Amyloid Peptide Mixtures: Self-Assembly, Hydrogelation, Nematic Ordering and Catalysts in Aldol Reactions.

Morphological, spectroscopic and scattering studies of the self-assembly and aggregation process of mixtures of [RF]4 and P[RF]4 peptides (where: R = arginine; F = phenylalanine; P = proline), in solution and as hydrogels, were performed to obtain information about polymorphism. CD data confirmed a β-sheet secondary structure conformation for the solutions and TEM images revealed nanofibers with diameters of ~ 10 nm and micrometer lengths. SAXS curves were fitted using a mass fractal-component and a long cylinder shell form factor for the liquid samples, and only a long cylinder shell form factor for the gels. Increasing the P[RF]4 content in the systems leads to a reduction in cylinder radius and core density scattering, suggesting an increase in packing of the peptide molecules; however, the opposite effect was observed for the gels.

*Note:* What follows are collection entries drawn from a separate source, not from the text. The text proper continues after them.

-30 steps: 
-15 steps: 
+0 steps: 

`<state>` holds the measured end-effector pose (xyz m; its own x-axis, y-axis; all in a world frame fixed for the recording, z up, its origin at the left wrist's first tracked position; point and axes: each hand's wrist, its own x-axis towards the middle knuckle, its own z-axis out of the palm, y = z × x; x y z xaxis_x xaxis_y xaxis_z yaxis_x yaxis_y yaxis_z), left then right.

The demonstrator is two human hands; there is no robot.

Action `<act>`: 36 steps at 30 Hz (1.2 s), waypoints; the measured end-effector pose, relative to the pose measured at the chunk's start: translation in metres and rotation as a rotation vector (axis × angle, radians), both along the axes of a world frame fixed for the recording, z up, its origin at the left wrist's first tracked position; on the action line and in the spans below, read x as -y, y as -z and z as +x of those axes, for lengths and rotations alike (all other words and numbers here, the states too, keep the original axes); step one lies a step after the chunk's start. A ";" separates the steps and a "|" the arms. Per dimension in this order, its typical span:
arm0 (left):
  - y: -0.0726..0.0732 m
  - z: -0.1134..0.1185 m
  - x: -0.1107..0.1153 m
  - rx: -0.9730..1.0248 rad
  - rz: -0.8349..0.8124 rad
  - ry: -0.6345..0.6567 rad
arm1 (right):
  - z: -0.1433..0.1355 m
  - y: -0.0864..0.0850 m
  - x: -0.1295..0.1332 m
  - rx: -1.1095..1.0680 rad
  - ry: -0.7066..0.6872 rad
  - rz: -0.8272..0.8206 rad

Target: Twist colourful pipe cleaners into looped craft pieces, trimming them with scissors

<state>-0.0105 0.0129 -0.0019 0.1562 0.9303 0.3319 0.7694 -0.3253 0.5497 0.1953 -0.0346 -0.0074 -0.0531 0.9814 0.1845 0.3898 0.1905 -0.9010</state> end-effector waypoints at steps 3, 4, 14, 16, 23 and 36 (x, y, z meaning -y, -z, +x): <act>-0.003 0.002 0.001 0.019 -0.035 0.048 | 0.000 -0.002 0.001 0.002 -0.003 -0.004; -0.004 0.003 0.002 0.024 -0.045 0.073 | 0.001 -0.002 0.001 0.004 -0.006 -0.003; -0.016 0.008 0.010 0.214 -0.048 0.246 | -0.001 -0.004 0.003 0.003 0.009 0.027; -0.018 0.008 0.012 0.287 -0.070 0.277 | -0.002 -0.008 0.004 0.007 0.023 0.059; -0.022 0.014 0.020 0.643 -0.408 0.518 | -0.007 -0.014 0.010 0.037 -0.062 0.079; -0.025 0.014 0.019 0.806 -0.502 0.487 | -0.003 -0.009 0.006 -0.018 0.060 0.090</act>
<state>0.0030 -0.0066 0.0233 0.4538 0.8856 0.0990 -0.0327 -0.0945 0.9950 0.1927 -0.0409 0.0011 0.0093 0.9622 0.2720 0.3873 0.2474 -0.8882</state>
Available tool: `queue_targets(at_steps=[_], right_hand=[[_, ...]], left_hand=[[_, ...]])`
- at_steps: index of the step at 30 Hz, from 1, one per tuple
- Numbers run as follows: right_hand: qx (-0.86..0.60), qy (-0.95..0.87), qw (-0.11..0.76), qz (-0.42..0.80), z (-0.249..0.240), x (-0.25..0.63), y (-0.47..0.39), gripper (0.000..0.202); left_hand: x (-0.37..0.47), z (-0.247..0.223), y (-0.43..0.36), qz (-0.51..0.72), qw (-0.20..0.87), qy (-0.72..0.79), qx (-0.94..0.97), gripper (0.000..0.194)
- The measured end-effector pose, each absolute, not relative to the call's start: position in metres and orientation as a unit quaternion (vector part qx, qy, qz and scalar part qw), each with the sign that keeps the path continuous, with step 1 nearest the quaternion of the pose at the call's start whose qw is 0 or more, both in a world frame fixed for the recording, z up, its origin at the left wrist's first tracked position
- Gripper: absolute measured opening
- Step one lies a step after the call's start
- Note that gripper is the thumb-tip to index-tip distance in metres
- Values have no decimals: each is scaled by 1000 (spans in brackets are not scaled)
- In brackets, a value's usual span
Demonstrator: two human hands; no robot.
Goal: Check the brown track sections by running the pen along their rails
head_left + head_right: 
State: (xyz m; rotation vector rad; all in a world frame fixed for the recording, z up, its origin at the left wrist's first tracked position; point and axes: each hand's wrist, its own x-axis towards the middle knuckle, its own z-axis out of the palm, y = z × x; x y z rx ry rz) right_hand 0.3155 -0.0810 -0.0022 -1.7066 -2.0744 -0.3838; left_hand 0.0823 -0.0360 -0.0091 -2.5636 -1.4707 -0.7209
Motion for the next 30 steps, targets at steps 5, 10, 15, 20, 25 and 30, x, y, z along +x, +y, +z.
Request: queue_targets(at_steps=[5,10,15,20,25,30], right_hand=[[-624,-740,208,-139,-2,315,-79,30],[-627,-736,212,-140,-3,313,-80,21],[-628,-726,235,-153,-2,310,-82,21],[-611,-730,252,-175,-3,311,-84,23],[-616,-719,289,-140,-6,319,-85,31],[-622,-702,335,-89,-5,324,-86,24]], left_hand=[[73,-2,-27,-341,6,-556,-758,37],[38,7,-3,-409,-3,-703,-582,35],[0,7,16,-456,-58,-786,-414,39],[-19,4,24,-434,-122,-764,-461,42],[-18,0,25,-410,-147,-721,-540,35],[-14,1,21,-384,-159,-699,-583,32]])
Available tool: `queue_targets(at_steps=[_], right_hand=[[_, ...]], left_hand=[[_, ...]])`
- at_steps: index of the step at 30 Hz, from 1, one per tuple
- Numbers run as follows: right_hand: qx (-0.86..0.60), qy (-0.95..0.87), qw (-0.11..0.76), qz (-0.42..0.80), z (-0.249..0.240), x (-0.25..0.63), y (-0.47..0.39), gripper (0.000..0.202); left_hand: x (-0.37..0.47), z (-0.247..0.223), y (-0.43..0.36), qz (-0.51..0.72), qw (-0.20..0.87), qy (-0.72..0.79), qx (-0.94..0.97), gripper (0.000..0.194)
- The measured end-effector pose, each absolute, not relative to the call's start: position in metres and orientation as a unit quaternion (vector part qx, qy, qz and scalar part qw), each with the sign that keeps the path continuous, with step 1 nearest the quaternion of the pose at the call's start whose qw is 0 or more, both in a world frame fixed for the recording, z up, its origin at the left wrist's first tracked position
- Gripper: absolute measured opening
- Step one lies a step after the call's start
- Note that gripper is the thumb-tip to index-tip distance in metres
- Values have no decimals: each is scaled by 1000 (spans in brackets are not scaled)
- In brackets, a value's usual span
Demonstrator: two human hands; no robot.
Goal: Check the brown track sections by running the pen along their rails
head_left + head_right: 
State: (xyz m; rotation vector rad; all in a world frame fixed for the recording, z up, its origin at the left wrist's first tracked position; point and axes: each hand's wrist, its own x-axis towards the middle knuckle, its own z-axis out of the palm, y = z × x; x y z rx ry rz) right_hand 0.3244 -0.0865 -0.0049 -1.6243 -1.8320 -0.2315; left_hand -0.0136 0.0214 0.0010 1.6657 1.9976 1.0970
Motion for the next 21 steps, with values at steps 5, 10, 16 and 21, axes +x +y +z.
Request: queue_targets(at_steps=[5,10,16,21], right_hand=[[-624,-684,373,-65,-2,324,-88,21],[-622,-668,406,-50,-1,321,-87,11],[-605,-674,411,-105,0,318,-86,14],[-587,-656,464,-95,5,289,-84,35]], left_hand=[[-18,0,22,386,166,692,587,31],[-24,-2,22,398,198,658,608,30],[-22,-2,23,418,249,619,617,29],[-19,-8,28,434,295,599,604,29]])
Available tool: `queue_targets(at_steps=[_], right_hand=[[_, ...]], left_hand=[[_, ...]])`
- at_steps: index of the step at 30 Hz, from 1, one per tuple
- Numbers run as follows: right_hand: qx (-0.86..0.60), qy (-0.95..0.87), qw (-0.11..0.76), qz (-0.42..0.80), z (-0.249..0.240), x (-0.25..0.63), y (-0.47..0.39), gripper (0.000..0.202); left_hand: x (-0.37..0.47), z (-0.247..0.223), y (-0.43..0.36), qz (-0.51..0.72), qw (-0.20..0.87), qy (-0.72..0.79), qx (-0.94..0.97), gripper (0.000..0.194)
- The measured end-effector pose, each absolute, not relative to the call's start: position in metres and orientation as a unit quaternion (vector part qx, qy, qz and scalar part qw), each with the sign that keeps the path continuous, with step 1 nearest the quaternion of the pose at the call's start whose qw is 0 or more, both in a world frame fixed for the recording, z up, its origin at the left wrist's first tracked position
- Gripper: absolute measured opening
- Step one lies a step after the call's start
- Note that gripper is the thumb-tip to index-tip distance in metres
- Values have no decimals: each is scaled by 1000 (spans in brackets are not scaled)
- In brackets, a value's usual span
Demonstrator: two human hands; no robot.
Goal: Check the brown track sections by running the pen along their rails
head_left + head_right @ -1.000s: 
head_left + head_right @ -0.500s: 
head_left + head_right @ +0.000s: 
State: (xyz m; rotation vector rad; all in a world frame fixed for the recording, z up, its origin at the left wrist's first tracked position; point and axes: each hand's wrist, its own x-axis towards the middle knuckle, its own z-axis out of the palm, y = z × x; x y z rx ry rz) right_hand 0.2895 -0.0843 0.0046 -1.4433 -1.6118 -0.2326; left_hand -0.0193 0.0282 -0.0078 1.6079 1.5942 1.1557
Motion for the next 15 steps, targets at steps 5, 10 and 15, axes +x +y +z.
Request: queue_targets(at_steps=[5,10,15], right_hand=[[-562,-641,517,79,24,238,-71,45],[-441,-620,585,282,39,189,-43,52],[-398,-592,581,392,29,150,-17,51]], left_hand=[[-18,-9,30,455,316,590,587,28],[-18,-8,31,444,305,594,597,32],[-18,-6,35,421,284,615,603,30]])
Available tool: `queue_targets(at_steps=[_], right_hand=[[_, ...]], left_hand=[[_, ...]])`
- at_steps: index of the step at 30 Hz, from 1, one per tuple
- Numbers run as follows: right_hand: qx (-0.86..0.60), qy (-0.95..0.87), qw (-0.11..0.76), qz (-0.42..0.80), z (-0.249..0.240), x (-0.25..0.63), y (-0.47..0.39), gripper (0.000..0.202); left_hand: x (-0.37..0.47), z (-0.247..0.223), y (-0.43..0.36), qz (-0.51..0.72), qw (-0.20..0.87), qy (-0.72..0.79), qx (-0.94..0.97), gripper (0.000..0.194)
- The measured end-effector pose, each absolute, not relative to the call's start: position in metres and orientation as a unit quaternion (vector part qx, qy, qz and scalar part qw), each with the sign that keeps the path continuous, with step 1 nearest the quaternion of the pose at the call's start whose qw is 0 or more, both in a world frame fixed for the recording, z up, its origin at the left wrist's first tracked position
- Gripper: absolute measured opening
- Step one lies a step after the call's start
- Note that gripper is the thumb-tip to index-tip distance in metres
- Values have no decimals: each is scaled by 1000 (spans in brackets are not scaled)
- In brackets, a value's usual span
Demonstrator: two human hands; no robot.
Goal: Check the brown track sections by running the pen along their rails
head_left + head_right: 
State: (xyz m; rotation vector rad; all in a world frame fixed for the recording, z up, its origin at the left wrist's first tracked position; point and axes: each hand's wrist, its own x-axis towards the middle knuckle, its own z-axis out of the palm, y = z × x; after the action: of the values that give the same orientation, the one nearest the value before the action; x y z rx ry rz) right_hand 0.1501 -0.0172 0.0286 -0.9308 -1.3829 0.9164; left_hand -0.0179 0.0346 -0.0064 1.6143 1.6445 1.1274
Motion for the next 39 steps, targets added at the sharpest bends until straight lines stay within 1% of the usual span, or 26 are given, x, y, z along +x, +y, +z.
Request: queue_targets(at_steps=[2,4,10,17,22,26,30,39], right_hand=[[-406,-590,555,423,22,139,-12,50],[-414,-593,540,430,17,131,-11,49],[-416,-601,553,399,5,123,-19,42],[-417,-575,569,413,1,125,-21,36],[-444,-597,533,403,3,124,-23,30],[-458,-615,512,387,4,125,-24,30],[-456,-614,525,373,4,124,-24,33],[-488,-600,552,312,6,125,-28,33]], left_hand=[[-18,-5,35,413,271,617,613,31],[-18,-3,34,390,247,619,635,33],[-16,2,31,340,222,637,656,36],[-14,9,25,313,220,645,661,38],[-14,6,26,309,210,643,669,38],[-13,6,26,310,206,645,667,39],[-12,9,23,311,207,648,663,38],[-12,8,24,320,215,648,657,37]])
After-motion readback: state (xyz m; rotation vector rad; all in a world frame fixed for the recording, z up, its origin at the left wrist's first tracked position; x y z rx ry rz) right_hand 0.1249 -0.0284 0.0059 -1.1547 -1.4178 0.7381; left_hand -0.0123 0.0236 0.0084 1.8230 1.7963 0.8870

Remarkably, the gels are birefringent, indicating nematic ordering of the gel fibrils. These compounds show potential as catalysts in the asymmetric aldol reactions, with cyclohexanone and p-nitrobenzaldehyde in aqueous media. A moderate conversion (36.9 %) and a good stereoselectivity (69:31) were observed for the system containing only [RF]4, and with the increase of the P[RF]4, a considerable decrease of the conversion was observed, suggesting differences in the self-assembly and packing factor. Rheological measurements were performed to determine the shear moduli for the soft gels. These model amyloid peptides demonstrate a range of tunable self-assembly behaviors and additionally have potential as biocatalysts.